Yes, genuinely. Cotman is Winsor & Newton's student range and uses the same pigment families as their professional line, just with some pigment extenders to keep the price down. The colors mix predictably, lift reasonably well, and behave like proper watercolor. It's a solid place to start. When you're ready to upgrade, you'll know exactly which colors to buy in professional grade because you'll know what you reach for.
Can I use regular sketch paper instead of watercolor paper?
Not really. Regular sketch or copy paper can't absorb the water load. It will warp, pill when you try to lift or rework an area, and the paint will sit on top rather than soaking in. Even a mid-grade student watercolor pad (140 lb) behaves completely differently. Paper is the upgrade that makes the biggest difference early on.
Do I need an easel?
No. Most watercolorists work flat or at a slight incline on a tabletop. A flat surface lets you control blooms and keep washes from running where you don't want them. An easel can be useful once you're working larger or standing, but it's not a beginner need.

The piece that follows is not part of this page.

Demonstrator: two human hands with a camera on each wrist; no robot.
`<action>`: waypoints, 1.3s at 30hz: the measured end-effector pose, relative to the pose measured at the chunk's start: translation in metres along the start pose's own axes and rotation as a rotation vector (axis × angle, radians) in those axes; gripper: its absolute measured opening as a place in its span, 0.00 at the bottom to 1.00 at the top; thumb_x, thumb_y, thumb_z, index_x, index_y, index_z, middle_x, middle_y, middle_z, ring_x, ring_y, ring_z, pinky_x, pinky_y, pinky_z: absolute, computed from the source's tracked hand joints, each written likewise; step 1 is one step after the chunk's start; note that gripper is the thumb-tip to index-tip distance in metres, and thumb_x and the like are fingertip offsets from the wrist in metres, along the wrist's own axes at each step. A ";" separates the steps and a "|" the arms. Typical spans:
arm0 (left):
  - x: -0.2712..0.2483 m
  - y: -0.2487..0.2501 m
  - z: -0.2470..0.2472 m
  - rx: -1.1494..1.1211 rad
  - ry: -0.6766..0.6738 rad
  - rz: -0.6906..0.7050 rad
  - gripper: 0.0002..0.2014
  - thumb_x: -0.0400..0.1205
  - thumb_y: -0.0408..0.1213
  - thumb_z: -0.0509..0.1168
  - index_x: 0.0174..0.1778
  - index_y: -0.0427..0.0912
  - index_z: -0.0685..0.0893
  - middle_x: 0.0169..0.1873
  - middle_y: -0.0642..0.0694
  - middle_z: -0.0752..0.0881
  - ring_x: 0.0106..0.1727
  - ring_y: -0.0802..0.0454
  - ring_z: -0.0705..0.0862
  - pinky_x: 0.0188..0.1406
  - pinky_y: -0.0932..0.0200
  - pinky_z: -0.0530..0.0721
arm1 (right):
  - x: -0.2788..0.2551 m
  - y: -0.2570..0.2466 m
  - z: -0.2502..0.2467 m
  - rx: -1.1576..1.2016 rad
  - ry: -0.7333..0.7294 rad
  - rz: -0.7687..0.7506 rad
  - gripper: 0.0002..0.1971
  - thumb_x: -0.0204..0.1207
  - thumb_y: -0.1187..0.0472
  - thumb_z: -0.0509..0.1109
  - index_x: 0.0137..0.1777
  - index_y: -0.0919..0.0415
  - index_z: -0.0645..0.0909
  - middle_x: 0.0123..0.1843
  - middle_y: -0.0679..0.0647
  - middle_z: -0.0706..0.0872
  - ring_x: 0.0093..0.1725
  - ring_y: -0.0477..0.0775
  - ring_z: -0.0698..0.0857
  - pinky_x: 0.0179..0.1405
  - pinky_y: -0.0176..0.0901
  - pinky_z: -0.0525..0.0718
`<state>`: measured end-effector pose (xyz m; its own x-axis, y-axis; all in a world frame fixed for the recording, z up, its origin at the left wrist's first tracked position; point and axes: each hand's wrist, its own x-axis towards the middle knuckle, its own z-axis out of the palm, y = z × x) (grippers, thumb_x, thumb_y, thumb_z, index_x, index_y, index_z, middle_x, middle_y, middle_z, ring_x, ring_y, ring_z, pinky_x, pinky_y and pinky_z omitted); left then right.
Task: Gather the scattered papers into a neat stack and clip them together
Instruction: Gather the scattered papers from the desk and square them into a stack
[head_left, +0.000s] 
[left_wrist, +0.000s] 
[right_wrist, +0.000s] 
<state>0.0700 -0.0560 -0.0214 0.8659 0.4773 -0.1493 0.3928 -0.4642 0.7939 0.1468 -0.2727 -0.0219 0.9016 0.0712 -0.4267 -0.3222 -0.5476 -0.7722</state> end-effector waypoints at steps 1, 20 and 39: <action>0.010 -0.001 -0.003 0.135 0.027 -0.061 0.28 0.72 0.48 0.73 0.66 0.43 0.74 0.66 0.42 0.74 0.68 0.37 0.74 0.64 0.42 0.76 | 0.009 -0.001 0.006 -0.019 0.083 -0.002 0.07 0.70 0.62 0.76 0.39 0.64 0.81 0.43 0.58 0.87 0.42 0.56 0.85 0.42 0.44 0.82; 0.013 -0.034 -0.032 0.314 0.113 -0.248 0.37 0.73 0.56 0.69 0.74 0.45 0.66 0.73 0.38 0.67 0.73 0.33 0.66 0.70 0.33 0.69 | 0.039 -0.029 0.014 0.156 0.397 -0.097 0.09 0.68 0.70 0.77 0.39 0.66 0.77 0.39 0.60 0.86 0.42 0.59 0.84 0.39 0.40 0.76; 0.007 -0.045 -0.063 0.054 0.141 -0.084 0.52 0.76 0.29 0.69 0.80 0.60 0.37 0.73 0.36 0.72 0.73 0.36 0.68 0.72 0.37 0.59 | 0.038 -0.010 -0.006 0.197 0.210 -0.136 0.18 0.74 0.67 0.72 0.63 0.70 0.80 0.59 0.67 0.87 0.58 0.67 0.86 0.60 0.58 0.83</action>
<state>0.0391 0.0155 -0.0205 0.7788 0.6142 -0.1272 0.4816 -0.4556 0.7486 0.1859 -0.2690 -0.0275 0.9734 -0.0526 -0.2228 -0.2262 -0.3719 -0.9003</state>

How many brushes do I actually need?
Three rounds (a 10, a 6, and a 3 or 4) covers almost everything. If you had to start with just one, a size 8 or 10 round with a good point can paint both large areas and reasonable detail. Variety in brush shapes matters much less than having one brush that holds water well and returns to a point.
What if I want to try pans vs tubes first before committing?
A 12-pan Cotman set is a low-stakes way to start. If you find you're going through particular colors fast, that's a sign to buy that color in tube form. The pan set stays useful as a travel palette even after you've moved on to tubes for studio work.